WHAT YOU WILL DO: Would you set down every entry shown below, precisely as written?

[EXERCISE INPUTS — start]

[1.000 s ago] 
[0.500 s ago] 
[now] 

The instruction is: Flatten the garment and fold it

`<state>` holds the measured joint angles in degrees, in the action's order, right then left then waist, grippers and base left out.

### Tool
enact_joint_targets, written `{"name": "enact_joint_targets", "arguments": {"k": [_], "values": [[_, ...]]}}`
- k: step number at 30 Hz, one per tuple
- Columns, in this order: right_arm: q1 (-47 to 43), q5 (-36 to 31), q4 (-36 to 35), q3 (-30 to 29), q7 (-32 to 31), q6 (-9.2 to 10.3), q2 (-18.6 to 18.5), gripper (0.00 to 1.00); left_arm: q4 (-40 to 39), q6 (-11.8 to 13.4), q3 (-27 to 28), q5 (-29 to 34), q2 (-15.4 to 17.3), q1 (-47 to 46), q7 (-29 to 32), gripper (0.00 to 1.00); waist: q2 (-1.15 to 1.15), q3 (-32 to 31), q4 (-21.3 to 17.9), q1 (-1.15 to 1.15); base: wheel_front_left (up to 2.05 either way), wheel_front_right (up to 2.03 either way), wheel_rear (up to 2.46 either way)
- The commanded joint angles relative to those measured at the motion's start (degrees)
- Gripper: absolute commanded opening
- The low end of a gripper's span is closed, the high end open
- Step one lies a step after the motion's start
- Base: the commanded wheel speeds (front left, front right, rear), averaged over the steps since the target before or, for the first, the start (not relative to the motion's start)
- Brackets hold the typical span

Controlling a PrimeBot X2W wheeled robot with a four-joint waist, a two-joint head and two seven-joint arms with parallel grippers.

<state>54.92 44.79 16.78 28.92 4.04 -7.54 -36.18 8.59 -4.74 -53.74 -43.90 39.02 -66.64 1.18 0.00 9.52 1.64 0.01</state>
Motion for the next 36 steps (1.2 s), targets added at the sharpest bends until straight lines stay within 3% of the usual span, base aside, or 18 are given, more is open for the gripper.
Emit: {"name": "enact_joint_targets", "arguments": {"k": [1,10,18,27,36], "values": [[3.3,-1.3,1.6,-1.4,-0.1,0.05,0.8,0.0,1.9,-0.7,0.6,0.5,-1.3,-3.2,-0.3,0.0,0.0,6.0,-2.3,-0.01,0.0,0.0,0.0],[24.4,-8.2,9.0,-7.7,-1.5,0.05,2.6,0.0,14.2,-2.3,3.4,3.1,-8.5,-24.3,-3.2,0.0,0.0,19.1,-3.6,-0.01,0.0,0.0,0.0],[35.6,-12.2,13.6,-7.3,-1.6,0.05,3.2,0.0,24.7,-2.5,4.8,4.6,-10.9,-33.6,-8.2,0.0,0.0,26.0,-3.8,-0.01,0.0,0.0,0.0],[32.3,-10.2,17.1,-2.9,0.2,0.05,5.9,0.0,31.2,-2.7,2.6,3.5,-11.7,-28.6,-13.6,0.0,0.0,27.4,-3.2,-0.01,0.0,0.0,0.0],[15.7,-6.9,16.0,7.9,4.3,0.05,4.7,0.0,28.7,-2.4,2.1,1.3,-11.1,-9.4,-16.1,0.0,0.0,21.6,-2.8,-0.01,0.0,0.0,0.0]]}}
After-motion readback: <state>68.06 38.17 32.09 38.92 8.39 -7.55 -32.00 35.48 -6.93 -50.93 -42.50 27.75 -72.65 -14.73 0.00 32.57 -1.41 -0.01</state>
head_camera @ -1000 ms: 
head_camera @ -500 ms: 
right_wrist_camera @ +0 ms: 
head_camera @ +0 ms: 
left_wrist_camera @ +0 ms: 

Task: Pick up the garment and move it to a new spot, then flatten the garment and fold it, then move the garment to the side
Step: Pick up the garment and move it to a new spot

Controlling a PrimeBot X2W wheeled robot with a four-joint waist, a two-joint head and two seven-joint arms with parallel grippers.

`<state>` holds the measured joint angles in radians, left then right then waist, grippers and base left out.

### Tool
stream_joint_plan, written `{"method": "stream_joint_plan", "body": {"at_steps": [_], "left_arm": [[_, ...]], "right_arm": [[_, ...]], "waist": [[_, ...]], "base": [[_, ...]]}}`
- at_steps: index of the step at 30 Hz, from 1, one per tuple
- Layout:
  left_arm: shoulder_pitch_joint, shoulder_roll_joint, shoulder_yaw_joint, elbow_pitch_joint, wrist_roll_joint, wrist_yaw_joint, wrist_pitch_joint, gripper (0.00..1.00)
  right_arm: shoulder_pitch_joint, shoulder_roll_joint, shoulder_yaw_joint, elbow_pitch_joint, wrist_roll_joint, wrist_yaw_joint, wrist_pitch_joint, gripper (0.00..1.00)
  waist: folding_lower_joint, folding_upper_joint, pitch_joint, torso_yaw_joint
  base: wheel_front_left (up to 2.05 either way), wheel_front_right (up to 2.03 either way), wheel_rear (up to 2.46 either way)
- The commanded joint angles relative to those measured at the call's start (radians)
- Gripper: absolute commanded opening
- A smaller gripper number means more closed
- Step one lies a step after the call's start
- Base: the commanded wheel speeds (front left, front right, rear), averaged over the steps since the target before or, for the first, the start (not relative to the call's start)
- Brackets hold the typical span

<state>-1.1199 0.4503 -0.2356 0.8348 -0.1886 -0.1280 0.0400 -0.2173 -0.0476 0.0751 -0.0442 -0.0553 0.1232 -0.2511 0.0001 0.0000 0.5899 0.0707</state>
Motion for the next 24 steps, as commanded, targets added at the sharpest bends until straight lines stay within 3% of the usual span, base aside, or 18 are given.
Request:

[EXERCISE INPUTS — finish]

THE ANSWER:
[1.000 s ago] 
[0.500 s ago] 
[now] 

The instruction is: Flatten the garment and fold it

`<state>` holds the measured joint angles in degrees, in the action's order, right then left then waist, grippers and base left out.

### Tool
enact_joint_targets, written `{"name": "enact_joint_targets", "arguments": {"k": [_], "values": [[_, ...]]}}`
- k: step number at 30 Hz, one per tuple
- Columns, in this order: right_arm: q1 (-47 to 43), q5 (-36 to 31), q4 (-36 to 35), q3 (-30 to 29), q7 (-32 to 31), q6 (-9.2 to 10.3), q2 (-18.6 to 18.5), gripper (0.00 to 1.00); left_arm: q4 (-40 to 39), q6 (-11.8 to 13.4), q3 (-27 to 28), q5 (-29 to 34), q2 (-15.4 to 17.3), q1 (-47 to 46), q7 (-29 to 32), gripper (0.00 to 1.00); waist: q2 (-1.15 to 1.15), q3 (-32 to 31), q4 (-21.3 to 17.9), q1 (-1.15 to 1.15); base: wheel_front_left (up to 2.05 either way), wheel_front_right (up to 2.03 either way), wheel_rear (up to 2.46 either way)
- The commanded joint angles relative to those measured at the motion's start (degrees)
- Gripper: absolute commanded opening
- The low end of a gripper's span is closed, the high end open
- Step one lies a step after the motion's start
- Base: the commanded wheel speeds (front left, front right, rear), averaged over the steps since the target before or, for the first, the start (not relative to the motion's start)
- Brackets hold the typical span

Controlling a PrimeBot X2W wheeled robot with a four-joint waist, a two-joint head and two seven-joint arms with parallel grippers.

<state>54.92 44.79 16.78 28.92 4.04 -7.54 -36.18 8.59 -4.74 -53.74 -43.90 39.02 -66.64 1.18 0.00 9.52 1.64 0.01</state>
Motion for the next 36 steps (1.2 s), targets added at the sharpest bends until straight lines stay within 3% of the usual span, base aside, or 18 are given, more is open for the gripper.
Emit: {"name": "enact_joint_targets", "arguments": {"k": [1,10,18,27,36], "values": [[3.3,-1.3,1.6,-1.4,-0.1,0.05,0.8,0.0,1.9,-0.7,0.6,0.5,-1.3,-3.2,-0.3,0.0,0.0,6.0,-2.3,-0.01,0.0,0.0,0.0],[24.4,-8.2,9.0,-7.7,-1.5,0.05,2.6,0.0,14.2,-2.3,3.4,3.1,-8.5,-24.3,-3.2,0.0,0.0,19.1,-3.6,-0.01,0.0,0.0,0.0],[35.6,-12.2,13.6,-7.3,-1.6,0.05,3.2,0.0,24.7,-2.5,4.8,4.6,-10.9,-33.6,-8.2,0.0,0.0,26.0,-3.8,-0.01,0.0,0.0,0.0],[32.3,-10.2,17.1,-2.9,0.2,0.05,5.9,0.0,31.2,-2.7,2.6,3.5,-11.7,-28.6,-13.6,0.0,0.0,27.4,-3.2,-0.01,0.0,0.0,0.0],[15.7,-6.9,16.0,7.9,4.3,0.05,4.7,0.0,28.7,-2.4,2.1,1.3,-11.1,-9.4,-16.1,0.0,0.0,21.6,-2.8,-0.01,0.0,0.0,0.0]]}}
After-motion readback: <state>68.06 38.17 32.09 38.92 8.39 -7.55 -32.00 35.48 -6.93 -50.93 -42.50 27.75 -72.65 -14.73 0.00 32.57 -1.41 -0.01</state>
head_camera @ -1000 ms: 
head_camera @ -500 ms: 
right_wrist_camera @ +0 ms: 
head_camera @ +0 ms: 
left_wrist_camera @ +0 ms: 

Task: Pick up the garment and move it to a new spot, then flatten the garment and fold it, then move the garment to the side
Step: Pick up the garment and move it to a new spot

Controlling a PrimeBot X2W wheeled robot with a four-joint waist, a two-joint head and two seven-joint arms with parallel grippers.

`<state>` holds the measured joint angles in radians, left then right then waist, grippers and base left out.

### Tool
stream_joint_plan, written `{"method": "stream_joint_plan", "body": {"at_steps": [_], "left_arm": [[_, ...]], "right_arm": [[_, ...]], "waist": [[_, ...]], "base": [[_, ...]]}}`
- at_steps: index of the step at 30 Hz, from 1, one per tuple
- Layout:
  left_arm: shoulder_pitch_joint, shoulder_roll_joint, shoulder_yaw_joint, elbow_pitch_joint, wrist_roll_joint, wrist_yaw_joint, wrist_pitch_joint, gripper (0.00..1.00)
  right_arm: shoulder_pitch_joint, shoulder_roll_joint, shoulder_yaw_joint, elbow_pitch_joint, wrist_roll_joint, wrist_yaw_joint, wrist_pitch_joint, gripper (0.00..1.00)
  waist: folding_lower_joint, folding_upper_joint, pitch_joint, torso_yaw_joint
  base: wheel_front_left (up to 2.05 either way), wheel_front_right (up to 2.03 either way), wheel_rear (up to 2.46 either way)
- The commanded joint angles relative to those measured at the call's start (radians)
- Gripper: absolute commanded opening
- A smaller gripper number means more closed
- Step one lies a step after the call's start
- Base: the commanded wheel speeds (front left, front right, rear), averaged over the steps since the target before or, for the first, the start (not relative to the call's start)
- Brackets hold the typical span

<state>-1.1199 0.4503 -0.2356 0.8348 -0.1886 -0.1280 0.0400 -0.2173 -0.0476 0.0751 -0.0442 -0.0553 0.1232 -0.2511 0.0001 0.0000 0.5899 0.0707</state>
Motion for the next 24 steps, as commanded, targets added at the sharpest bends until straight lines stay within 3% of the usual span, base aside, or 18 are given.
Request:

That is the complete answer to the exercise.